2014-10-03 | 毎日いんふぇくしょん(編集部)
テキサスで診断された米国初のエボラを症例は、日本の関係者にアラームとなりました
(え?なってない?)

どうせ東京や大阪で出るんだろ?
とか、国立国際とかが診るんでしょ?と思っていた方は、約10日前後で発症という潜伏期間(最長21日とのことで)の間にどの地域でも診る機会があるかもね?!と考える機会になりますし、

本当に村山に陸路でもっていくの?BSL3のところじゃダメなの?と考えたりしたくなるわけです。

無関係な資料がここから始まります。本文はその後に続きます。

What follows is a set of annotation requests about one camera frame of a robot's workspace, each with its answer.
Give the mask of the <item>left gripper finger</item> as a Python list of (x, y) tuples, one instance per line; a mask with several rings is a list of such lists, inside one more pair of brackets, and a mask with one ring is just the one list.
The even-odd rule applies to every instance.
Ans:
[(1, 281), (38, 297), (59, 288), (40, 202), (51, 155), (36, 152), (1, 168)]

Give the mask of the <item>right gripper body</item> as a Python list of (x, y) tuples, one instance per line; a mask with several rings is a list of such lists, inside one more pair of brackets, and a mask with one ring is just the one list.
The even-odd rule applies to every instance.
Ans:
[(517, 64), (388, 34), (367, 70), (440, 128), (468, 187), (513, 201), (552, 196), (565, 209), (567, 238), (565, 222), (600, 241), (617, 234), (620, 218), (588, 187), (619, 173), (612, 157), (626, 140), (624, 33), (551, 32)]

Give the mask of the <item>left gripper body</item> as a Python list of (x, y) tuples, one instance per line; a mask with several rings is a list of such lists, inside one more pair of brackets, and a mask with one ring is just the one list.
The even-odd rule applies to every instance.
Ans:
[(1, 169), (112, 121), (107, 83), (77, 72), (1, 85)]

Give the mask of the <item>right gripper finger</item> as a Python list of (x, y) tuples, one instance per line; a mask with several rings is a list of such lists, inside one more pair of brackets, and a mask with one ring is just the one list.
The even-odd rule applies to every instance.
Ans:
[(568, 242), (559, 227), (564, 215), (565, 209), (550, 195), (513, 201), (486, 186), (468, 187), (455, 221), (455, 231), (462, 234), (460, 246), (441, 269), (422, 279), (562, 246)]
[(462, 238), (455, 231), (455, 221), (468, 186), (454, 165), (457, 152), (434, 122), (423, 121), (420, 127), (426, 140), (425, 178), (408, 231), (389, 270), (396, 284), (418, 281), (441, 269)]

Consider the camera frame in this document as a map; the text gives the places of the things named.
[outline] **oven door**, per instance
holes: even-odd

機内や空港で把握された症例の濃厚接触者は検疫が停留者として対応しますが(検疫法)、入国の後は保健所が接触者の対応をします(感染症法)。

診断までに時間がかかると曝露者が増えますので、リスク情報を得たり処置をする際に最低限の人でやることもCDCなどのガイダンスで提案されています(これまでの情報と特別ことなるわけではありませんが)

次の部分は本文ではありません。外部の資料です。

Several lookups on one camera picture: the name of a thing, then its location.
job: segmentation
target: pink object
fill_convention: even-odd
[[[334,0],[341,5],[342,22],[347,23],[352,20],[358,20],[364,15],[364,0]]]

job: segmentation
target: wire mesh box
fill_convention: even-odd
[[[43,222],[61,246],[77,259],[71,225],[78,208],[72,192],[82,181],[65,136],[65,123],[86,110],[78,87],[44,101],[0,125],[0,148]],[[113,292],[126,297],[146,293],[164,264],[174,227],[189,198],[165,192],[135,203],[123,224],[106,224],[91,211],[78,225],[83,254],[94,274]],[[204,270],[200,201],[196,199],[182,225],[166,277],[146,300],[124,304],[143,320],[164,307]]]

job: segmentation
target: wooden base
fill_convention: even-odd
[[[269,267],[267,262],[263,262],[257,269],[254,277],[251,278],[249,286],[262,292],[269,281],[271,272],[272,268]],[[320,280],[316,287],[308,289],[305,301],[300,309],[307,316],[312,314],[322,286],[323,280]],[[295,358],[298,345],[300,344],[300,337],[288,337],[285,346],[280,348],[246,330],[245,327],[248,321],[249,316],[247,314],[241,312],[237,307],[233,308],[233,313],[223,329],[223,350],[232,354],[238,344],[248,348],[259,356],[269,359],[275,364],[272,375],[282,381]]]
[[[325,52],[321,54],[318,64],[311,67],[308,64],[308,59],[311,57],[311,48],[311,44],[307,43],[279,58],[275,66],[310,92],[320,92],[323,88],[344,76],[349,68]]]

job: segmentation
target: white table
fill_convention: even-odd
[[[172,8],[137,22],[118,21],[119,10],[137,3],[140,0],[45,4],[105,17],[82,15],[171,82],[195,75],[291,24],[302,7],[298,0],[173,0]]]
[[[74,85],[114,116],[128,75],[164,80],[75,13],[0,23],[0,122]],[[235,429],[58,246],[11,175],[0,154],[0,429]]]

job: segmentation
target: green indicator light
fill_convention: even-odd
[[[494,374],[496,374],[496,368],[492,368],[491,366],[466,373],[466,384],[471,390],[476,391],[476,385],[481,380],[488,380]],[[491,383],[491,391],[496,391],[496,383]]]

テキサスの事例では2週間自宅にいてください、ということになってます。




In Dallas Ebola Case, Officials Are Monitoring Children Exposed to Patient

広く見てトータルで80名曝露があったそうです。

米国でも日本でも、EVD流行地への渡航歴+高熱などの症状さらに曝露歴(リスク因子)が整理のアルゴリズムがあります。

病期によって把握できる情報が異なるので、なんですぐ検査や隔離をしないんだよ!とその場にいたわけではない人がブーブーいうのもなんかちがう…わけですよ。

いままでも100例近く検査依頼はあったそうですが幸運にも陰性(別の病気)でした。

日本人は流行地へあまり行かないだろう?と考えている方もいると思いますが、近隣諸国からは出稼ぎに出かけている人たちが数千人単位でいますので、テキサスの症例は警鐘と考えた方がよいです。

その人たちが帰国してアジアの空港で、ナイジェリアのラゴスのようなことがおきたり、あとから「同じ機内に日本人が乗っていた」ということだけでメディアは大騒動になるかもしれません。
(特にテレビ)

トリアージ部門であるER部門や総合診療には、院内の対応アルゴリズムを提供しましょう。
問診をする看護師にも忘れずに伝えましょう。

今回だけでなく、今後もこういったのとはおこりますし、グローバル、スーパーグローバルと騒がしい昨今ですので。